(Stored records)

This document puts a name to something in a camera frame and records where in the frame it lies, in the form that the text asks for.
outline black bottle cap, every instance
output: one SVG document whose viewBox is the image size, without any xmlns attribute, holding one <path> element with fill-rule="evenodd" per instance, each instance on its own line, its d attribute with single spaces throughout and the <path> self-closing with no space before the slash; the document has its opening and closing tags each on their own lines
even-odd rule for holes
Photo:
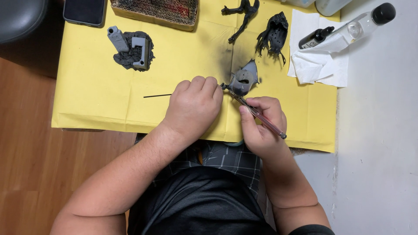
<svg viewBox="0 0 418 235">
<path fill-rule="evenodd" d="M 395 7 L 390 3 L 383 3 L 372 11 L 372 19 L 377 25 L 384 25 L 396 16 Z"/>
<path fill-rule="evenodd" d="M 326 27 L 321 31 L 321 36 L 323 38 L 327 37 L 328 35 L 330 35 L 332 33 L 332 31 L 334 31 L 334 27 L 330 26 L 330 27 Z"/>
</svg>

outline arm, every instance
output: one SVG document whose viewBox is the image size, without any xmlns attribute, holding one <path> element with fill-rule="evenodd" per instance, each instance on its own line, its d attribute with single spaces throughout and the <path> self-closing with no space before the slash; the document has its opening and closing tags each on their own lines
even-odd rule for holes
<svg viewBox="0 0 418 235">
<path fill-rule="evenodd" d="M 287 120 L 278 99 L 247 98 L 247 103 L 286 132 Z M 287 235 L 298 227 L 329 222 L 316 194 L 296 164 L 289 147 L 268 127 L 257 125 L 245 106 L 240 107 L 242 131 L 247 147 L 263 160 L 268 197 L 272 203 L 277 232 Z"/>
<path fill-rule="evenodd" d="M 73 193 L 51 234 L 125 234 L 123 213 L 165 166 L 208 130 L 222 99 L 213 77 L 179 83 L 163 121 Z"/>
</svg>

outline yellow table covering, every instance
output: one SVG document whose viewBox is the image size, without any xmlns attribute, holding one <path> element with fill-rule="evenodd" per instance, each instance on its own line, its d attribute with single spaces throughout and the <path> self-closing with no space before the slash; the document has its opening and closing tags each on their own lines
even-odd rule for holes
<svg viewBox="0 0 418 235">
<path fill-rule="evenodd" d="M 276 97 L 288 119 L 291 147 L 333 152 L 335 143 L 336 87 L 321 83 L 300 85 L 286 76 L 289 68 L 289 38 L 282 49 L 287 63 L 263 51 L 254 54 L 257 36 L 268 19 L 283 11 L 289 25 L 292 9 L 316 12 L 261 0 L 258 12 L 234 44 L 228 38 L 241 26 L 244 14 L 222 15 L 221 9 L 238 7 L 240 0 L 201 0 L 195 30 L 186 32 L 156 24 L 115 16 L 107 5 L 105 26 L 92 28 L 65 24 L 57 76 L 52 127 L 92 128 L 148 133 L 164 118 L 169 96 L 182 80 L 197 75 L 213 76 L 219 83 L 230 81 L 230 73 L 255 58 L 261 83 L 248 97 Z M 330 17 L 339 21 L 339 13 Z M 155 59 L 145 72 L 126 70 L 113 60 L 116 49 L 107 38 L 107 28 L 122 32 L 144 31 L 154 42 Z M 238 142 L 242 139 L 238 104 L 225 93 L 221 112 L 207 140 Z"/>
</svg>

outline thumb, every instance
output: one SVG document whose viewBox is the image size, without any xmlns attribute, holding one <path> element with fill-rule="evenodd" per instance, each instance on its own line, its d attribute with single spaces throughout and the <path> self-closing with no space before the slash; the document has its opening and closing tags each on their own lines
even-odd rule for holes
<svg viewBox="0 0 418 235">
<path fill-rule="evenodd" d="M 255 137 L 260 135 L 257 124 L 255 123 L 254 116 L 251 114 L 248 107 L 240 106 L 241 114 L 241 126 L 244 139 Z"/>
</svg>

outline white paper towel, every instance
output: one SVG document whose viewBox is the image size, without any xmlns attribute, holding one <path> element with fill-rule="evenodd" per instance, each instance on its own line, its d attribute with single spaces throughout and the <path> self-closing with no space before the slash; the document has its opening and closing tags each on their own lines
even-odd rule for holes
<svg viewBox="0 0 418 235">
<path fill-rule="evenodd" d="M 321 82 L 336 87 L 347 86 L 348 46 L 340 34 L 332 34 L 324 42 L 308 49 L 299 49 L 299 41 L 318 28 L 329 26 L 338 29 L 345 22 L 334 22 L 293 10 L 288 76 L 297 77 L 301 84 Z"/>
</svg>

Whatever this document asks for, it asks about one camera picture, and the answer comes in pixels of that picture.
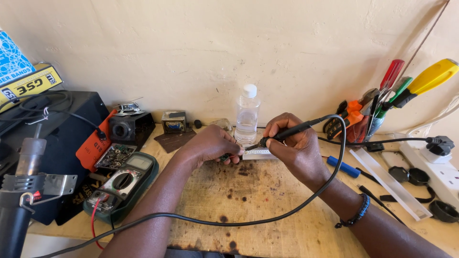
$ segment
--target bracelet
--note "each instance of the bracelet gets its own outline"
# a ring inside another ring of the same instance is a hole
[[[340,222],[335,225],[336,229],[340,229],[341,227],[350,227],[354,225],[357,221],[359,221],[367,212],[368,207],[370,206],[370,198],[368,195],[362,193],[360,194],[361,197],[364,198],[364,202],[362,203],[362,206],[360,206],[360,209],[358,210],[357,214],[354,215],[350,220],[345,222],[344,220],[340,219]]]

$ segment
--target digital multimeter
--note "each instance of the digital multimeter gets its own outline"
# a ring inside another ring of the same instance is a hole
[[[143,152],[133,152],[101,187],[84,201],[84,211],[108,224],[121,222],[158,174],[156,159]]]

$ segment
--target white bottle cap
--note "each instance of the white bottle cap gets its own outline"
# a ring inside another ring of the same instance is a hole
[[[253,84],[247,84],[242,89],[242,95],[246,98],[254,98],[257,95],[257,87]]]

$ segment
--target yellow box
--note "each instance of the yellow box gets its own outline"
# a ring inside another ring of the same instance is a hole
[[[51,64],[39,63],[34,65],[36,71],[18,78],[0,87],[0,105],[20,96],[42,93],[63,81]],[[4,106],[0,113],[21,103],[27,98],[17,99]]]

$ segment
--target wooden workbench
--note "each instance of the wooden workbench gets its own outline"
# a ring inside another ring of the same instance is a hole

§ **PROBLEM TO SOLVE**
Every record above should come back exactly, but without its pictures.

§ **SOLUTION TO THIS EXERCISE**
This document puts a name to something in a camera frame and records where in the frame it lies, in the form that the text asks for.
outline black bottle cap, every instance
output: one SVG document whose viewBox is the image size, without any xmlns attribute, holding one <path> element with fill-rule="evenodd" per instance, each instance on its own line, its d attribute with single spaces throughout and the <path> self-closing with no space before the slash; the document has its opening and closing tags each on their own lines
even-odd rule for holes
Photo:
<svg viewBox="0 0 418 235">
<path fill-rule="evenodd" d="M 395 7 L 390 3 L 383 3 L 372 11 L 372 19 L 377 25 L 384 25 L 396 16 Z"/>
<path fill-rule="evenodd" d="M 326 27 L 321 31 L 321 36 L 323 38 L 327 37 L 328 35 L 330 35 L 332 33 L 332 31 L 334 31 L 334 27 L 330 26 L 330 27 Z"/>
</svg>

outline arm, every instance
output: one SVG document whose viewBox is the image size, without any xmlns attribute, holding one <path> element with fill-rule="evenodd" per instance, each instance on its own line, its d attribute with single spaces throughout and the <path> self-closing with no space before the slash; the document has its opening and closing tags each on their own lines
even-odd rule for holes
<svg viewBox="0 0 418 235">
<path fill-rule="evenodd" d="M 287 120 L 278 99 L 247 98 L 247 103 L 286 132 Z M 287 235 L 298 227 L 329 222 L 316 194 L 296 164 L 289 147 L 268 127 L 257 125 L 245 106 L 240 107 L 242 131 L 247 147 L 263 160 L 268 197 L 272 203 L 277 232 Z"/>
<path fill-rule="evenodd" d="M 73 193 L 51 234 L 125 234 L 123 213 L 165 166 L 208 130 L 222 99 L 213 77 L 179 83 L 163 121 Z"/>
</svg>

outline yellow table covering, every instance
output: one SVG document whose viewBox is the image size, without any xmlns attribute, holding one <path> element with fill-rule="evenodd" per instance, each instance on its own line, its d attribute with single spaces throughout and the <path> self-closing with no space before the slash; the document has its opening and closing tags each on their own lines
even-odd rule for holes
<svg viewBox="0 0 418 235">
<path fill-rule="evenodd" d="M 276 97 L 288 119 L 291 147 L 333 152 L 335 143 L 336 87 L 321 83 L 300 85 L 286 76 L 289 68 L 289 38 L 282 49 L 287 63 L 263 51 L 254 54 L 257 36 L 268 19 L 283 11 L 289 25 L 292 9 L 316 12 L 261 0 L 258 12 L 234 44 L 228 38 L 241 26 L 244 14 L 222 15 L 221 9 L 238 7 L 240 0 L 201 0 L 195 30 L 186 32 L 156 24 L 115 16 L 107 5 L 105 26 L 92 28 L 65 24 L 57 76 L 52 127 L 92 128 L 148 133 L 164 118 L 169 96 L 182 80 L 197 75 L 213 76 L 219 83 L 230 81 L 230 73 L 255 58 L 261 83 L 248 97 Z M 330 17 L 339 21 L 339 13 Z M 155 59 L 145 72 L 126 70 L 113 60 L 116 49 L 107 38 L 107 28 L 122 32 L 144 31 L 154 42 Z M 238 142 L 242 139 L 238 104 L 225 93 L 221 112 L 207 140 Z"/>
</svg>

outline thumb, every instance
output: one SVG document whose viewBox is the image size, without any xmlns attribute, holding one <path> element with fill-rule="evenodd" per instance, each instance on its own line, its d attribute with single spaces throughout and the <path> self-closing with no space before the slash; the document has its opening and closing tags each on their own lines
even-odd rule for holes
<svg viewBox="0 0 418 235">
<path fill-rule="evenodd" d="M 255 137 L 260 135 L 257 124 L 255 123 L 254 116 L 251 114 L 248 107 L 240 106 L 241 114 L 241 126 L 244 139 Z"/>
</svg>

outline white paper towel, every instance
output: one SVG document whose viewBox is the image size, without any xmlns attribute, holding one <path> element with fill-rule="evenodd" per instance, each instance on its own line, its d attribute with single spaces throughout and the <path> self-closing with no space before the slash; the document has its opening and closing tags each on their own lines
even-odd rule for holes
<svg viewBox="0 0 418 235">
<path fill-rule="evenodd" d="M 321 82 L 336 87 L 347 86 L 348 46 L 340 34 L 332 34 L 324 42 L 308 49 L 299 49 L 299 41 L 318 28 L 329 26 L 338 29 L 345 22 L 334 22 L 293 10 L 288 76 L 297 77 L 301 84 Z"/>
</svg>

Whatever this document asks for, it asks about one camera picture, and the answer comes in pixels of that picture.
$ segment
--target bracelet
--note "each instance of the bracelet gets its own outline"
# a ring inside another ring of the same instance is a hole
[[[340,222],[335,225],[336,229],[340,229],[341,227],[350,227],[354,225],[357,221],[359,221],[367,212],[368,207],[370,206],[370,198],[368,195],[362,193],[360,194],[361,197],[364,198],[364,202],[362,203],[362,206],[360,206],[360,209],[358,210],[357,214],[354,215],[350,220],[345,222],[344,220],[340,219]]]

$ segment
--target digital multimeter
--note "each instance of the digital multimeter gets its own outline"
# a ring inside another ring of the same instance is a hole
[[[143,152],[133,152],[101,187],[84,201],[84,211],[108,224],[121,222],[158,174],[156,159]]]

$ segment
--target white bottle cap
--note "each instance of the white bottle cap gets its own outline"
# a ring inside another ring of the same instance is a hole
[[[253,84],[247,84],[242,89],[242,95],[246,98],[254,98],[257,95],[257,87]]]

$ segment
--target yellow box
--note "each instance of the yellow box gets its own outline"
# a ring inside another ring of the same instance is a hole
[[[51,64],[39,63],[34,65],[36,71],[18,78],[0,87],[0,105],[20,96],[42,93],[63,81]],[[4,106],[0,113],[21,103],[27,98],[17,99]]]

$ segment
--target wooden workbench
--note "each instance of the wooden workbench gets its own outline"
# a ring inside another ring of the same instance is a hole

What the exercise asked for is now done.